■ DATASET EXTRACT:
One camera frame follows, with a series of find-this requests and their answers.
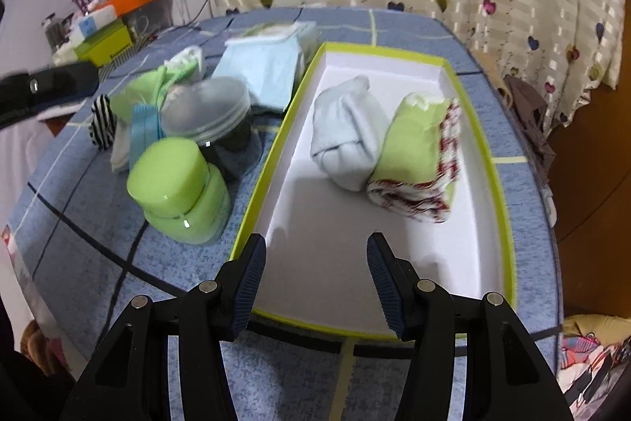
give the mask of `table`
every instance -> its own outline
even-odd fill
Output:
[[[412,13],[350,8],[255,10],[167,31],[119,67],[98,93],[154,69],[189,45],[200,45],[209,66],[224,42],[262,22],[315,21],[322,41],[420,51],[449,60],[471,98],[490,144],[509,208],[517,265],[517,313],[550,366],[558,362],[562,322],[556,243],[521,136],[466,48],[439,21]],[[211,247],[169,240],[148,226],[113,174],[109,154],[90,143],[88,106],[55,139],[24,189],[9,226],[9,251],[27,301],[43,314],[49,337],[89,358],[97,341],[137,294],[153,300],[180,295],[214,278],[230,254],[262,163],[230,186],[233,213]],[[256,119],[269,152],[280,121]],[[240,419],[393,419],[408,370],[409,346],[355,341],[254,319],[237,342],[222,344],[226,373]],[[176,341],[170,391],[173,419],[179,401]],[[460,419],[466,348],[457,342],[450,420]]]

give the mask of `purple heart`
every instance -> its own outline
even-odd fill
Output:
[[[405,5],[402,2],[394,2],[394,1],[390,1],[388,3],[388,9],[389,10],[394,10],[396,12],[402,12],[403,10],[405,10]]]
[[[596,36],[598,37],[598,43],[602,42],[604,35],[605,35],[605,26],[599,22],[596,25]]]
[[[528,37],[528,45],[531,50],[536,51],[539,48],[539,40],[535,40],[532,36]]]

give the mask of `silver bolt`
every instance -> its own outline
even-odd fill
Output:
[[[131,306],[134,309],[140,309],[141,307],[147,305],[147,303],[149,303],[149,298],[144,295],[138,295],[137,297],[131,299]]]
[[[212,293],[215,289],[217,289],[217,282],[214,280],[204,280],[200,284],[200,291],[202,293]]]
[[[487,295],[487,302],[491,305],[501,305],[504,303],[504,297],[499,293],[489,293]]]
[[[430,279],[424,278],[417,282],[416,287],[425,293],[431,293],[434,289],[436,289],[436,284],[434,284],[434,282]]]

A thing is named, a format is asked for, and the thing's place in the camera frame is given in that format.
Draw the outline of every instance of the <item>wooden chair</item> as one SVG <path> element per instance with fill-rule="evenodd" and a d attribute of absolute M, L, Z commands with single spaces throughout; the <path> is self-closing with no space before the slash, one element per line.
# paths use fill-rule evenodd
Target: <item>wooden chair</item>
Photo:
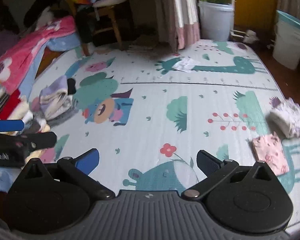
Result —
<path fill-rule="evenodd" d="M 77 10 L 76 10 L 76 7 L 74 5 L 74 2 L 72 0 L 65 0 L 65 1 L 69 6 L 70 13 L 72 14 L 73 17 L 75 17 L 76 14 L 77 14 Z M 119 48 L 120 48 L 120 50 L 122 50 L 122 39 L 121 39 L 121 35 L 120 35 L 120 32 L 119 32 L 118 24 L 117 24 L 116 19 L 115 19 L 114 7 L 115 7 L 115 5 L 98 8 L 99 17 L 108 16 L 111 20 L 112 27 L 108 27 L 108 28 L 104 28 L 104 29 L 100 29 L 100 30 L 95 30 L 92 35 L 96 35 L 96 34 L 101 33 L 101 32 L 107 32 L 107 31 L 113 30 L 114 34 L 115 34 L 115 37 L 118 41 Z M 89 16 L 95 17 L 96 14 L 95 14 L 95 12 L 91 12 L 91 13 L 89 13 Z M 82 49 L 83 49 L 84 54 L 86 56 L 88 56 L 89 55 L 88 45 L 83 43 L 82 44 Z"/>

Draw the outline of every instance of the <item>chair seat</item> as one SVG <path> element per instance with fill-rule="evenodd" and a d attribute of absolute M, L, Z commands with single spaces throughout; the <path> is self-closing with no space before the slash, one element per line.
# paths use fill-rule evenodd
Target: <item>chair seat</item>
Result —
<path fill-rule="evenodd" d="M 93 7 L 95 7 L 95 8 L 106 7 L 106 6 L 123 3 L 125 1 L 126 0 L 99 0 L 93 4 Z"/>

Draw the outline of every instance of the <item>white bucket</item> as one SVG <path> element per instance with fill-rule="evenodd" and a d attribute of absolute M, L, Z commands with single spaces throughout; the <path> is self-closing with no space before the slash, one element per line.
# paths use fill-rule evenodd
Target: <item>white bucket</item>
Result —
<path fill-rule="evenodd" d="M 277 26 L 273 57 L 285 67 L 296 69 L 300 61 L 300 27 L 283 19 Z"/>
<path fill-rule="evenodd" d="M 227 41 L 233 28 L 234 8 L 231 4 L 199 1 L 201 36 L 203 39 Z"/>

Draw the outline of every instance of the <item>play mat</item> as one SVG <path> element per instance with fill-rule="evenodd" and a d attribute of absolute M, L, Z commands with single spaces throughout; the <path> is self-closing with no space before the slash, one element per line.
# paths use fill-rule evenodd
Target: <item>play mat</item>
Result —
<path fill-rule="evenodd" d="M 80 48 L 63 54 L 36 80 L 29 101 L 61 75 L 76 80 L 72 113 L 52 124 L 56 159 L 98 149 L 90 176 L 116 194 L 181 193 L 206 178 L 196 165 L 199 150 L 253 165 L 252 138 L 272 131 L 283 138 L 266 119 L 284 97 L 241 43 L 200 40 L 173 55 L 111 45 L 90 51 L 85 58 Z M 184 57 L 197 62 L 190 73 L 172 68 Z M 282 145 L 290 171 L 279 180 L 294 205 L 292 233 L 300 228 L 300 139 L 283 139 Z"/>

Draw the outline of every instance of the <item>potted plant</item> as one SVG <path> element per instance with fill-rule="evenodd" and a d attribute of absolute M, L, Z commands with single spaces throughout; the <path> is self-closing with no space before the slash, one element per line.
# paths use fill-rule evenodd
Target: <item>potted plant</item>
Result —
<path fill-rule="evenodd" d="M 202 38 L 227 41 L 234 21 L 231 0 L 200 0 L 198 6 Z"/>

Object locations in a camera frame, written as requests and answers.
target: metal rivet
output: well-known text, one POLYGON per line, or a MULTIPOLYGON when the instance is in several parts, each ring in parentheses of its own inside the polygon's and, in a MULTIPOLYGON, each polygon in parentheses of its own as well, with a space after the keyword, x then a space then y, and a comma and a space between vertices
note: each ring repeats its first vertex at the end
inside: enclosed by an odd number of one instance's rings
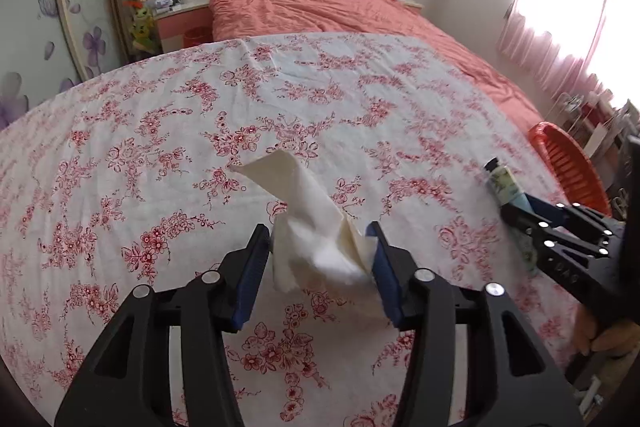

■ REQUIRED WORK: Scan the listing and report each line where the word "answers" shows up.

■ ANSWER SECTION:
One camera frame follows, with a series of find-this requests and their answers.
Object locations in a camera frame, written as requests and answers.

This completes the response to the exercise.